Alevi Haber Ajansi

AKD Genel Başkanı Yılmaz cezaevinden çıktı: Üç gün hapis cezası yattım diye yılmadım-VİDEO

PİRHA-AKD Genel Başkanı Seher Şengünlü Yılmaz, kendisine verilen 3 günlük disiplin hapis cezasının uygulanmasının ardından cezaevinden çıktı. Açıklama yapan Şengünlü Yılmaz, “Değil üç gün, üç bin gün de deseler, hiçbir şekilde örgütlerimize, inancımıza, yolumuza teslim edilen bir lokmayı kimsenin kursağına bırakmaya niyetim yok” dedi.

AKD Genel Başkanı Seher Şengünlü Yılmaz ile Antep Şube Başkanı olarak atanan Hasan Çolak hakkında “İhtiyati Tedbire Muhalefet” nedeniyle hapis cezası verilmişti.
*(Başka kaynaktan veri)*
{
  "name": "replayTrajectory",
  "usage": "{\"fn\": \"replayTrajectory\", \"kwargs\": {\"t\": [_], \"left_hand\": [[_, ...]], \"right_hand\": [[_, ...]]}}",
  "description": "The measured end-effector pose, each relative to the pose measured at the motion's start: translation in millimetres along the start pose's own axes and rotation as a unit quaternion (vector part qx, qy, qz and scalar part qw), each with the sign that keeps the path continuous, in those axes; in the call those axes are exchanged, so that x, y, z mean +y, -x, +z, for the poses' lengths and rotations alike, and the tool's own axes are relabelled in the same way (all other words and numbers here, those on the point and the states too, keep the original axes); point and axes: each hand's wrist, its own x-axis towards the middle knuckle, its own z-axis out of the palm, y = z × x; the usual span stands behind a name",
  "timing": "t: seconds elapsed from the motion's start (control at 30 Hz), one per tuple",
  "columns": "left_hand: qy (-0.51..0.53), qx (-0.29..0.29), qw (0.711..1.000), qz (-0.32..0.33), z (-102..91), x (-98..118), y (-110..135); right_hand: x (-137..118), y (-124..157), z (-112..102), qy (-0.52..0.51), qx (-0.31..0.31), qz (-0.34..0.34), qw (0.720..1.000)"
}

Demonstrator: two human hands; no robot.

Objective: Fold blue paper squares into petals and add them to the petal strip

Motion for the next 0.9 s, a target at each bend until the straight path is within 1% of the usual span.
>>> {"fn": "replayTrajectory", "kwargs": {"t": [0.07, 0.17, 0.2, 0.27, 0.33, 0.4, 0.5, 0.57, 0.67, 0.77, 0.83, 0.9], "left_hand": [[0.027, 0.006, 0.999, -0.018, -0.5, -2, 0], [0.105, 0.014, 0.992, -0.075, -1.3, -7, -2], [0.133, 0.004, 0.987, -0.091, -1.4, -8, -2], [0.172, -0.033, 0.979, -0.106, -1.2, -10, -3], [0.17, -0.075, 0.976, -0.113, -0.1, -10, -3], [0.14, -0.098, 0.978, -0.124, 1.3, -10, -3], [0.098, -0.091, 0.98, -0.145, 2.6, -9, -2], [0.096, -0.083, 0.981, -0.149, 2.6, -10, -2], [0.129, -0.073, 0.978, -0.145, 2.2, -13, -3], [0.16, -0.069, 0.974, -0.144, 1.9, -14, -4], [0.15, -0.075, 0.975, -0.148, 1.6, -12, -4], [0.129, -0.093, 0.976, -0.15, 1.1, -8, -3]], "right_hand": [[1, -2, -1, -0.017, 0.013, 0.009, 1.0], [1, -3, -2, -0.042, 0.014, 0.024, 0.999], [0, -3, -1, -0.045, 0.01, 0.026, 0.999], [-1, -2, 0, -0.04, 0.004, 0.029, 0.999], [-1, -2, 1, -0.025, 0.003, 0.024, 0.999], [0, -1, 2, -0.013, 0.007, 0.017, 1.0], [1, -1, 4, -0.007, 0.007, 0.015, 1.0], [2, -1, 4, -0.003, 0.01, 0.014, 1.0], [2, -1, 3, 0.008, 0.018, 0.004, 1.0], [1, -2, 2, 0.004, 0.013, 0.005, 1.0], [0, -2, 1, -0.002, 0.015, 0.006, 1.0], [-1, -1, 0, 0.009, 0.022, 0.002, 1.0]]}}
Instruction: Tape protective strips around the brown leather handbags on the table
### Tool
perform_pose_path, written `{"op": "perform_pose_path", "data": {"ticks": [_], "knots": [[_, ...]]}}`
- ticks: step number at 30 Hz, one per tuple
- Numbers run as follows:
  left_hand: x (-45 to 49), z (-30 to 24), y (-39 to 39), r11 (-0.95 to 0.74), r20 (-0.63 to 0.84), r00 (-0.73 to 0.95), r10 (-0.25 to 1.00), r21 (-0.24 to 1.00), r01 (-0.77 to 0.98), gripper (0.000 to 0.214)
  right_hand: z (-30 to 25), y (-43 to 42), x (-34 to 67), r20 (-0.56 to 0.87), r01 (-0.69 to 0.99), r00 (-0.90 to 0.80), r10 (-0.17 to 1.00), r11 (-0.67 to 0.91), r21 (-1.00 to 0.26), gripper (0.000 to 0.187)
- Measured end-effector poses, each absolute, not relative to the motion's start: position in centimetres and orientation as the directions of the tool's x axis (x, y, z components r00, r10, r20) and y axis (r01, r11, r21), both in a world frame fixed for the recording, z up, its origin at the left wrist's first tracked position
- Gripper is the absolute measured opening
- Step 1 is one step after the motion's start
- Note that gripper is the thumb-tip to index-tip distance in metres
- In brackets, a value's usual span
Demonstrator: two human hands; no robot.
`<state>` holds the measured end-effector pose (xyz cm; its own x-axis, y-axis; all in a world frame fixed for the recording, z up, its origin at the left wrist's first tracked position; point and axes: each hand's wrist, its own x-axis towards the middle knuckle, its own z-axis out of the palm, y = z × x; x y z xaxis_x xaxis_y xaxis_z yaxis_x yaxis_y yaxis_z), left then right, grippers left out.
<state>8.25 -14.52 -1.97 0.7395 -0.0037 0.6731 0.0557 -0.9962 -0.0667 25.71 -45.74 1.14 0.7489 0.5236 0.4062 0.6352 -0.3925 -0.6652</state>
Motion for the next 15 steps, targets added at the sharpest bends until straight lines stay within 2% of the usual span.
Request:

Ankara’da 1 Mart 2024’te yapılan duruşmada AKD Genel Başkanı Yılmaz ile Antep Şube Başkanı Çolak hakkında 3 gün disiplin hapsi cezası uygulanması yönünde karar çıkmıştı. Şengünlü Yılmaz, 3 günlük disiplin hapsi cezasının tamamlanmasının ardından açıklama yaptı.

“3 GÜN DEĞİL , 3 BİN GÜN DE VERSELER YOLUMUZA TESLİM EDİLEN LOKMAYI KİMSENİN KURSAĞINA BIRAKMAM”

3 günlük disiplin hapsi cezasını tamamlayan Seher Şengünlü Yılmaz, şunları söyledi:

“Bugün özgürlüğüme kavuştum, tekrardan aranızdayım. Haksız, hukuksuz yere tutulan binlerce mahkûm canımızın da burada sesini duyurmuş olayım. Çok zor şartlarda, çok zor imkanlarla orada hayatta kalmaya çalışıyorlar. Benim 3 gün içeride, hapiste olduğum süreçte ‘Daha beter olsunlar, daha fazlası verilsin, bu kararı veren diğer 11 tane yönetim kurulu üyesi de aynı şekilde hapse atılsın’ gibi yorumlar, açıklamalar geliyormuş. Bunlara istinaden şunu söylemek isterim. Biz utanılacak hiçbir şey yapmadık. Hiç kimsenin malına, canına, namusuna kastetmedik. Özellikle de Alevi toplumunun dişinden tırnağından artırıp buralara getirdiği lokmalara halel getirmedik. Hiçbir zaman da bunu yapanlara ‘siz ne güzel yapıyorsunuz, buyurun hadi devam edin’ demeyeceğiz. Bugün aynı şey yaşansa bugün aynı kararı yine veririm. Buradan çok net bir şekilde ifade ediyorum.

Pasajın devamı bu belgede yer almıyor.